● WORK INSTRUCTIONS
Output every entry below word for word, without its pictures.

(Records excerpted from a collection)
◆ ◆ ◆ ◆ ◆ ◆ ◆
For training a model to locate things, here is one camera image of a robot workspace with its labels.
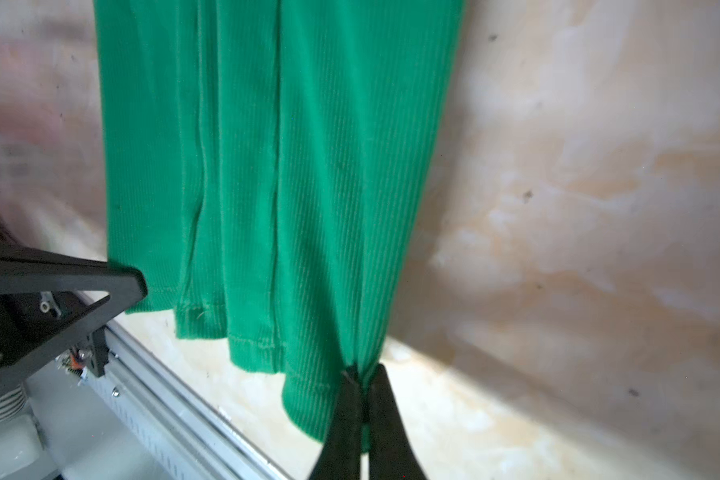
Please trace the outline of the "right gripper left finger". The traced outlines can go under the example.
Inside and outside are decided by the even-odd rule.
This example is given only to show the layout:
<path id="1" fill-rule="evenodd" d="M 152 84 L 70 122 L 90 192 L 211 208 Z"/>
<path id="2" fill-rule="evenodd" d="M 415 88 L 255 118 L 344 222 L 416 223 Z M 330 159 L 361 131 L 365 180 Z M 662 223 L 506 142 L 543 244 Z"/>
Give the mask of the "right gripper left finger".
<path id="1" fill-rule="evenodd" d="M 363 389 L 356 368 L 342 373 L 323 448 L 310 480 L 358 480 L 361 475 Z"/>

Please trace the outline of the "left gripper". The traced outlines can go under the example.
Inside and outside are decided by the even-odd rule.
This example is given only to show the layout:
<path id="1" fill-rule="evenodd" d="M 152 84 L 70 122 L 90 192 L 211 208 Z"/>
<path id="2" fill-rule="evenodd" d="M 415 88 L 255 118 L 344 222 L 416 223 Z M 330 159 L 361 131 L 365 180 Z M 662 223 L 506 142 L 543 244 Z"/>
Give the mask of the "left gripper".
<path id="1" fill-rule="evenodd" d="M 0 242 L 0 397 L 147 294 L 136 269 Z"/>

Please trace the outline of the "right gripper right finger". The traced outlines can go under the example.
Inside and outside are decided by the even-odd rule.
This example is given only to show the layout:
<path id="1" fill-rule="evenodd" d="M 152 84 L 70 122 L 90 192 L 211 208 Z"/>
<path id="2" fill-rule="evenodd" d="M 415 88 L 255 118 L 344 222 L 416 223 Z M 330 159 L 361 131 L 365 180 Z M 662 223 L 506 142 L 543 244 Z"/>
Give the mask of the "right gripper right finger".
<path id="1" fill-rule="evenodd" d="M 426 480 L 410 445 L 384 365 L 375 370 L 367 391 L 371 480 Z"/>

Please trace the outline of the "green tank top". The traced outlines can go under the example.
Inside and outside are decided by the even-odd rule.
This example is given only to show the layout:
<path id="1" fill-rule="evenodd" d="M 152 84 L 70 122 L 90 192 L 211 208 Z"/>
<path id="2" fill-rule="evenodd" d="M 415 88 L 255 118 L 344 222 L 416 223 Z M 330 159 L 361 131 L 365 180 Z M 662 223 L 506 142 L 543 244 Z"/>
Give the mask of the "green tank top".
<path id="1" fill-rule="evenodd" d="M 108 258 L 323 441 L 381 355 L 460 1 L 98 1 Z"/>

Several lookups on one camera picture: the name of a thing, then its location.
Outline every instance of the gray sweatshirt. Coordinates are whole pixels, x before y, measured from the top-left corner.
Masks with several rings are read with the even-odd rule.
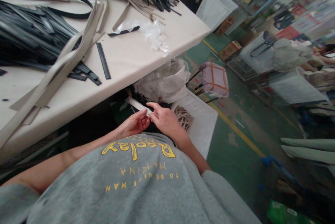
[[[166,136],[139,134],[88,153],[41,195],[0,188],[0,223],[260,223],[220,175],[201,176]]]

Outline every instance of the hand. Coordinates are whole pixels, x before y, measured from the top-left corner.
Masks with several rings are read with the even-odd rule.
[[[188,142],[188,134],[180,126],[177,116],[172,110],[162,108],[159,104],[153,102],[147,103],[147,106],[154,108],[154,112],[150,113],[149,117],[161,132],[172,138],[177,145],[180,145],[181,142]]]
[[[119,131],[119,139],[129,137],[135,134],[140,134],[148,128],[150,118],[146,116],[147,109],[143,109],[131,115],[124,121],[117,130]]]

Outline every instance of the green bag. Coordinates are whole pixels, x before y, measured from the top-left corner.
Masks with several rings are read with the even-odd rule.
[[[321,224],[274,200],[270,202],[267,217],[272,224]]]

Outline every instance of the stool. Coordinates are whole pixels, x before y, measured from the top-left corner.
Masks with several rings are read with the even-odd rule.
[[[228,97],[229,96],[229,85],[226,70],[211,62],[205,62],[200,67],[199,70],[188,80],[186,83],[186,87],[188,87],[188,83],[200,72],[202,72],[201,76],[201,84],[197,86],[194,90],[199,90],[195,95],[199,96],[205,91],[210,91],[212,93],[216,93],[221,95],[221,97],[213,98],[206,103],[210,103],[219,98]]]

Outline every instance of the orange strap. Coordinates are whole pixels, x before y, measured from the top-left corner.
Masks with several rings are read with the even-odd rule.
◆ ◆ ◆ ◆ ◆ ◆ ◆
● FINAL ANSWER
For training a model to locate things, here is one camera image of a robot workspace with its labels.
Please trace the outline of the "right gripper left finger". The traced outlines can go under the example.
Inside and outside are decided by the even-odd rule.
This example is given only to show the layout:
<path id="1" fill-rule="evenodd" d="M 152 84 L 70 122 L 90 192 L 211 208 Z"/>
<path id="2" fill-rule="evenodd" d="M 415 88 L 255 118 L 344 222 L 416 223 Z M 330 159 L 361 131 L 365 180 Z M 662 223 L 506 142 L 543 244 Z"/>
Give the mask of the "right gripper left finger".
<path id="1" fill-rule="evenodd" d="M 363 389 L 356 368 L 342 373 L 323 448 L 310 480 L 358 480 L 361 475 Z"/>

Please trace the outline of the "left gripper". The traced outlines can go under the example.
Inside and outside are decided by the even-odd rule.
This example is given only to show the layout:
<path id="1" fill-rule="evenodd" d="M 152 84 L 70 122 L 90 192 L 211 208 Z"/>
<path id="2" fill-rule="evenodd" d="M 415 88 L 255 118 L 344 222 L 416 223 Z M 330 159 L 361 131 L 365 180 Z M 662 223 L 506 142 L 543 244 Z"/>
Give the mask of the "left gripper".
<path id="1" fill-rule="evenodd" d="M 0 242 L 0 397 L 147 294 L 136 269 Z"/>

Please trace the outline of the "right gripper right finger". The traced outlines can go under the example.
Inside and outside are decided by the even-odd rule.
This example is given only to show the layout:
<path id="1" fill-rule="evenodd" d="M 152 84 L 70 122 L 90 192 L 211 208 Z"/>
<path id="2" fill-rule="evenodd" d="M 415 88 L 255 118 L 344 222 L 416 223 Z M 330 159 L 361 131 L 365 180 Z M 662 223 L 506 142 L 543 244 Z"/>
Give the mask of the "right gripper right finger".
<path id="1" fill-rule="evenodd" d="M 426 480 L 410 445 L 384 365 L 375 370 L 367 391 L 371 480 Z"/>

Please trace the outline of the "green tank top". The traced outlines can go under the example.
Inside and outside are decided by the even-odd rule.
This example is given only to show the layout:
<path id="1" fill-rule="evenodd" d="M 152 84 L 70 122 L 90 192 L 211 208 Z"/>
<path id="2" fill-rule="evenodd" d="M 415 88 L 255 118 L 344 222 L 416 223 Z M 330 159 L 361 131 L 365 180 Z M 662 223 L 506 142 L 543 244 Z"/>
Give the mask of the "green tank top".
<path id="1" fill-rule="evenodd" d="M 108 258 L 323 441 L 381 355 L 460 1 L 98 1 Z"/>

Several lookups on one camera picture: the name of a thing, then its location.
Outline every instance of the gray sweatshirt. Coordinates are whole pixels, x before y, measured from the top-left corner.
Masks with several rings are read with the even-odd rule.
[[[166,136],[139,134],[88,153],[41,195],[0,188],[0,223],[260,223],[220,175],[201,176]]]

Outline every instance of the hand. Coordinates are whole pixels, x before y, measured from the top-left corner.
Masks with several rings are read with the even-odd rule.
[[[188,142],[188,134],[180,126],[177,116],[172,110],[162,108],[159,104],[153,102],[147,103],[147,106],[154,108],[154,112],[150,113],[149,117],[161,132],[172,138],[177,145],[180,145],[181,142]]]
[[[119,131],[119,139],[129,137],[135,134],[140,134],[148,128],[150,118],[146,116],[147,109],[143,109],[131,115],[124,121],[117,130]]]

Outline every instance of the green bag. Coordinates are whole pixels, x before y, measured from the top-left corner.
Masks with several rings are read with the even-odd rule.
[[[321,224],[274,200],[270,202],[267,217],[272,224]]]

Outline every instance of the stool. Coordinates are whole pixels, x before y, measured from the top-left corner.
Masks with several rings are read with the even-odd rule.
[[[228,97],[229,96],[229,85],[226,70],[211,62],[205,62],[200,67],[199,70],[188,80],[186,83],[186,87],[188,87],[188,83],[200,72],[202,72],[201,76],[201,84],[197,86],[194,90],[199,90],[195,95],[199,96],[205,91],[210,91],[212,93],[216,93],[221,95],[221,97],[213,98],[206,103],[210,103],[219,98]]]

Outline every instance of the orange strap. Coordinates are whole pixels, x before y, measured from the top-left corner.
Masks with several rings are read with the even-odd rule.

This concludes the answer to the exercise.